TAIPEI — Taiwan’s government has decided to halve the import duties on imported lard and pig fat to prevent major price fluctuations in lard-based oils that could soon be in short supply because of a nationwide edible oil scare.
The decision to cut in half the existing 20 percent duty on lard and 18 percent duty on pig fat for a limited period of six months was made at a meeting of finance, economic and agriculture officials at the Executive Yuan on Monday.
According to an official who attended the meeting, the adjusted tariffs will be reviewed after the six-month period. At that point, the duties could be cut further, said the official, who declined to be named.
The tariff cut proposal still needs to be approved by the Executive Yuan before it is carried out.

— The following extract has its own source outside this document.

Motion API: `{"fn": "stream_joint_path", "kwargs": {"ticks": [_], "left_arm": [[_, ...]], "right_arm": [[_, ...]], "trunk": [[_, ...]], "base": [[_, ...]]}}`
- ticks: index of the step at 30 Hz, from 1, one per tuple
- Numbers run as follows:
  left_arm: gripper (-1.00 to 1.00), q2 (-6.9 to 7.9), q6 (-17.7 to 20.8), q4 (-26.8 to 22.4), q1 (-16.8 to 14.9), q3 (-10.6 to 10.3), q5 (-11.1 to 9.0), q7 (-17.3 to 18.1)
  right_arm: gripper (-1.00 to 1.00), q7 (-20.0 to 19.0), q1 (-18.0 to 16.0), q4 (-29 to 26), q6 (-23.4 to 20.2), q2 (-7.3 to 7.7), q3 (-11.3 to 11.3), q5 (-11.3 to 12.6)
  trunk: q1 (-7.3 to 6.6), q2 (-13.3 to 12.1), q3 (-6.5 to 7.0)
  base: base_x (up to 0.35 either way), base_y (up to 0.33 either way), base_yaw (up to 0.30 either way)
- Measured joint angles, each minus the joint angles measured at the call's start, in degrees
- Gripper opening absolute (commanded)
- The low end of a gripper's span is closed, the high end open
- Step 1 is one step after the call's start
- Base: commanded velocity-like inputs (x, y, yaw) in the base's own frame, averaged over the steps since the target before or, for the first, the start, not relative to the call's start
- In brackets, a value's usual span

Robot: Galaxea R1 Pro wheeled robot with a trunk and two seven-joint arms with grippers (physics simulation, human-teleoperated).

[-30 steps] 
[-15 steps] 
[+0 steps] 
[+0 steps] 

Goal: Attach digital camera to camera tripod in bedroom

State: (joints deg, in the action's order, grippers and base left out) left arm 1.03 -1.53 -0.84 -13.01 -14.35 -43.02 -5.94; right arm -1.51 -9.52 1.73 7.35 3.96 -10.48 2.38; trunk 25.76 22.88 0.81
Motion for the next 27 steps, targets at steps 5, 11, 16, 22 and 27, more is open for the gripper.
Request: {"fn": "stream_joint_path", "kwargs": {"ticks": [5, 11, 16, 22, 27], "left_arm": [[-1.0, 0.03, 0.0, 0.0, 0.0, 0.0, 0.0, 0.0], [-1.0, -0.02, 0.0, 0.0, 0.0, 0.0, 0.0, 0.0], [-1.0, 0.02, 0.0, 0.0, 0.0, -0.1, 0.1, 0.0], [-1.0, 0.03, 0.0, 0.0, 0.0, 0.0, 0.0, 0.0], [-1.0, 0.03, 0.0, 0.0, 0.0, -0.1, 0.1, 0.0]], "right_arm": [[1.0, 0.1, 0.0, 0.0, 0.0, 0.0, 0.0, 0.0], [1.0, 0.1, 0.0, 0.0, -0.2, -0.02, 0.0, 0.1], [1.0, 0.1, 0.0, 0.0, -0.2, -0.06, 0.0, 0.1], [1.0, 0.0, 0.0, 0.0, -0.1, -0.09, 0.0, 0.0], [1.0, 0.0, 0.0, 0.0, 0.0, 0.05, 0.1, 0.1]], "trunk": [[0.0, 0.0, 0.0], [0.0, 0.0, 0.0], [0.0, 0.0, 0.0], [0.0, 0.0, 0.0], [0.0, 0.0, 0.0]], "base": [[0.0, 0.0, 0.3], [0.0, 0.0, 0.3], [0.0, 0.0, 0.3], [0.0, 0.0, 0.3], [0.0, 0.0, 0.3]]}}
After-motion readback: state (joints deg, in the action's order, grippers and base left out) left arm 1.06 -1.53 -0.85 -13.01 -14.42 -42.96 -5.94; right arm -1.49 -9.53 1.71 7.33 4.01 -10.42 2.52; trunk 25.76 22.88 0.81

Economics Minister Duh Tyzz-jiun confirmed at a hearing of the Legislature’s Economics Committee that there will be a comprehensive review of the duties after the six-month period expires.
The duties, he said, were designed to ease potential shortages of lard-based oils triggered by the recent discovery that domestic companies have been making their oils with raw materials not fit for human consumption.

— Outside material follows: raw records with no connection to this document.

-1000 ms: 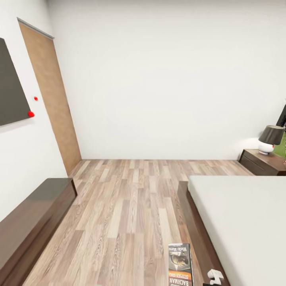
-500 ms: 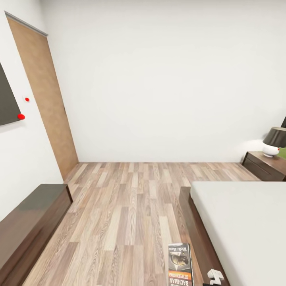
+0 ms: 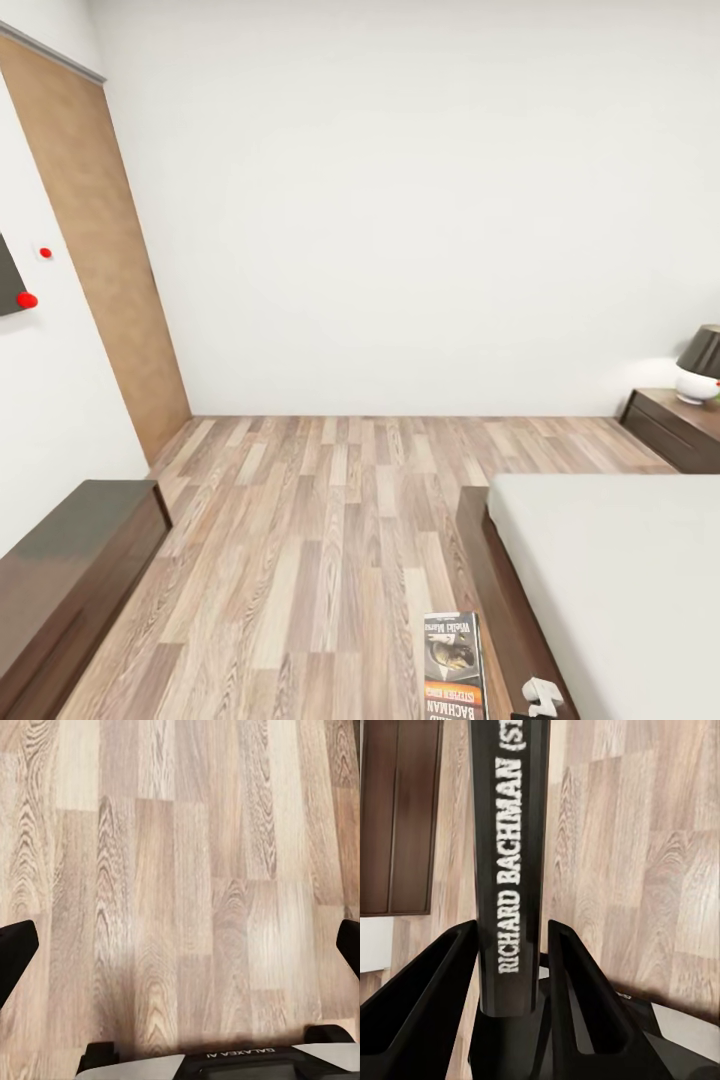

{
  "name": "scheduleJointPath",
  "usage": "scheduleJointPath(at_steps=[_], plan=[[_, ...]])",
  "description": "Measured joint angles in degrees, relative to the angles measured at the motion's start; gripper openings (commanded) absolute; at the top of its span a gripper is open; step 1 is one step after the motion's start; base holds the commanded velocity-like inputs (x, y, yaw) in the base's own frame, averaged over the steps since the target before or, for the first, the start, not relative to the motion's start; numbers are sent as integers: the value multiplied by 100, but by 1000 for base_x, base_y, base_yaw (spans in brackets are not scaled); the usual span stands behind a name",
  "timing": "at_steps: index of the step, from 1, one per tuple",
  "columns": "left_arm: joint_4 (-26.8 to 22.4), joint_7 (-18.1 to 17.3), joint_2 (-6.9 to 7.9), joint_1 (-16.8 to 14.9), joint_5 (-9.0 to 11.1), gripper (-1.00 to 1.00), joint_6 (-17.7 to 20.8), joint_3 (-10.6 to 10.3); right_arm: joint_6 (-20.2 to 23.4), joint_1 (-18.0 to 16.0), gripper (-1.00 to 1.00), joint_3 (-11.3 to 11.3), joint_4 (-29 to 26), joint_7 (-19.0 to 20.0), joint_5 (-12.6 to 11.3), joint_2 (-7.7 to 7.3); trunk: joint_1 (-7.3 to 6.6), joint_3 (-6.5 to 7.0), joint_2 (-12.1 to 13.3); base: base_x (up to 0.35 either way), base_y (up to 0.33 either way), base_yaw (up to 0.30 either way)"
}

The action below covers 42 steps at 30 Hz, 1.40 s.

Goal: In the bedroom, move the book from the bed onto either nightstand, and place the two sandals side by side next to the bed.

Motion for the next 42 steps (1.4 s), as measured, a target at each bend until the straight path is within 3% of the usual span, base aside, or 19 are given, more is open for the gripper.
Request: scheduleJointPath(at_steps=[42], plan=[[0,0,0,0,0,100,0,0,0,0,-100,0,0,0,0,3,0,0,0,328,0,0]])
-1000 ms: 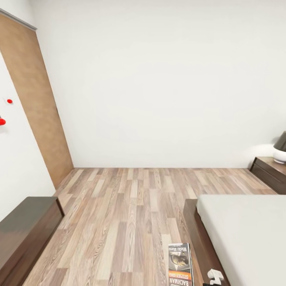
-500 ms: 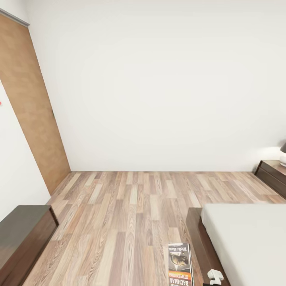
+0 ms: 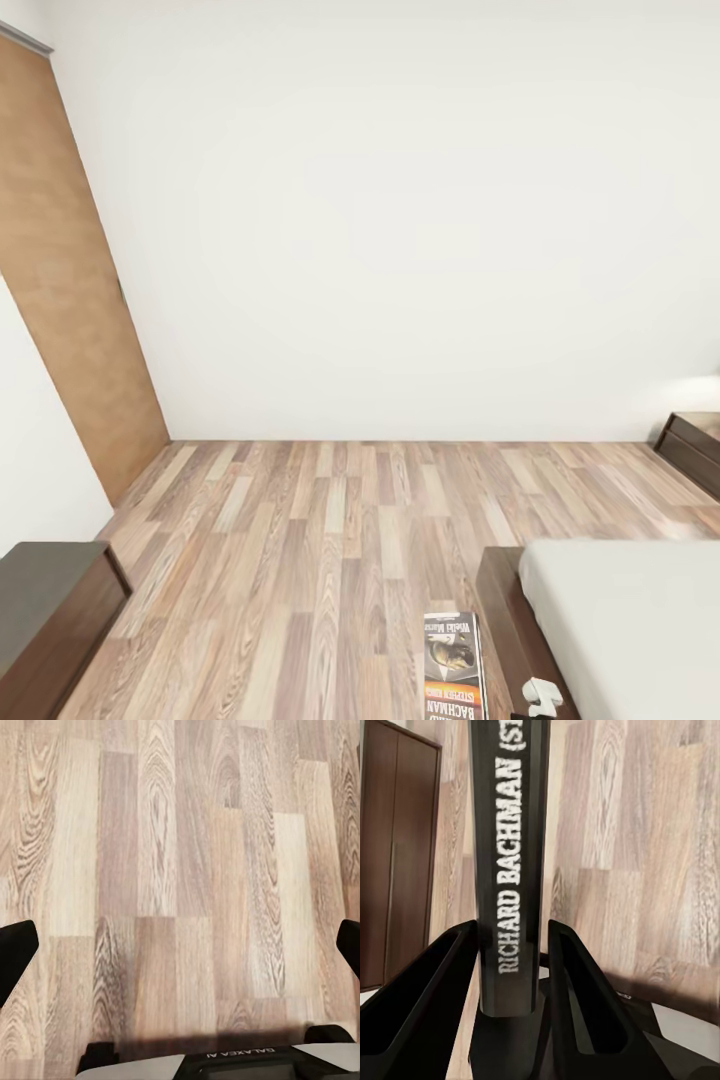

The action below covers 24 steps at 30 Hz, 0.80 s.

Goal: In the bedroom, move the book from the bed onto either nightstand, and place the two sandals side by side next to the bed.

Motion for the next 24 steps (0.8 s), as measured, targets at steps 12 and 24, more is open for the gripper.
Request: scheduleJointPath(at_steps=[12,24], plan=[[0,0,0,0,0,100,0,0,0,0,-100,0,0,0,0,-2,0,0,0,328,0,0],[0,0,0,0,0,100,0,0,0,0,-100,0,0,0,0,-2,0,0,0,328,0,0]])
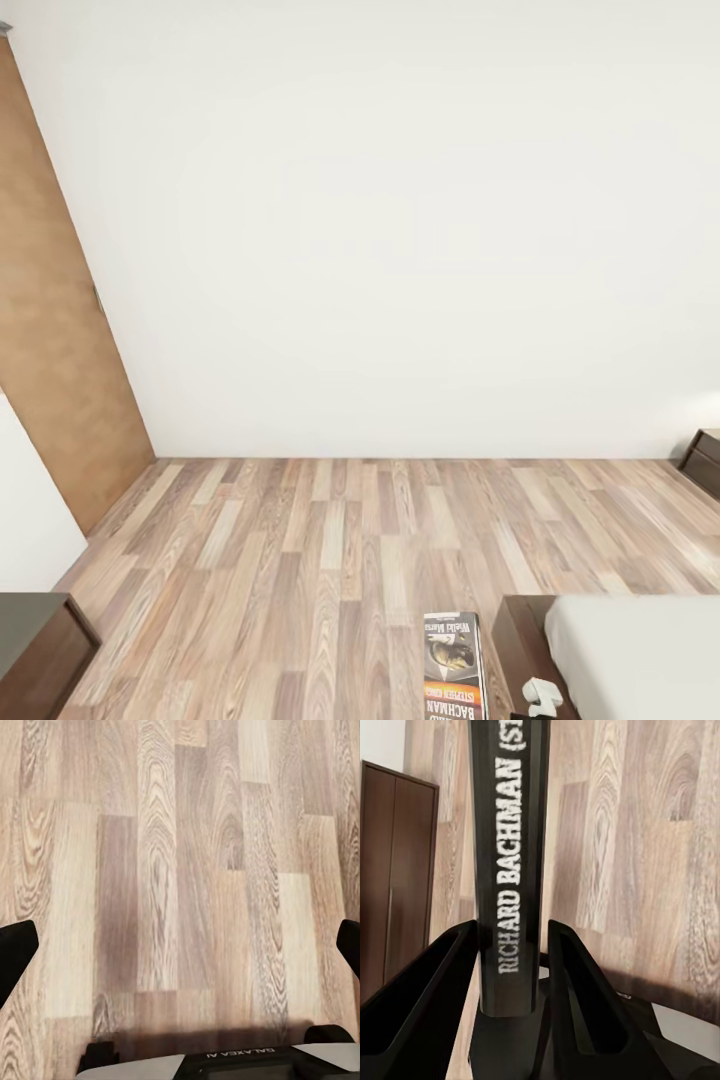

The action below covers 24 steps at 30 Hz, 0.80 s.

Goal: In the bedroom, move the book from the bed onto either nightstand, and place the two sandals side by side next to the bed.

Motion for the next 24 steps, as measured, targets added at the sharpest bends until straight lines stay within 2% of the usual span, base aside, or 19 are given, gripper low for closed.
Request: scheduleJointPath(at_steps=[24], plan=[[0,0,0,0,0,100,0,0,0,0,-100,0,0,0,0,1,0,0,0,328,0,0]])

The two companies at the heart of the most recent oil scandal, which used oil designated for animal feed use in their edible oils, are said to have an 80 percent share of the domestic lard-based oil market.
Lard is commonly used in the production of traditional Chinese snacks and dumplings, and lard-based cooking oil is widely used by restaurants and street food stands to deep-fry foods and by food companies to produce processed goods.
Some lawmakers contended that the planned tariff cuts would do nothing but profit traders who would not pass the benefits of lower duties to consumers even if the duties were lowered to zero, but Duh stressed that the measure was only temporary. What the government is hoping is “for the prices not to fluctuate too much when the supply of lard is insufficient,” the official said. “That’s what we’re trying to do.”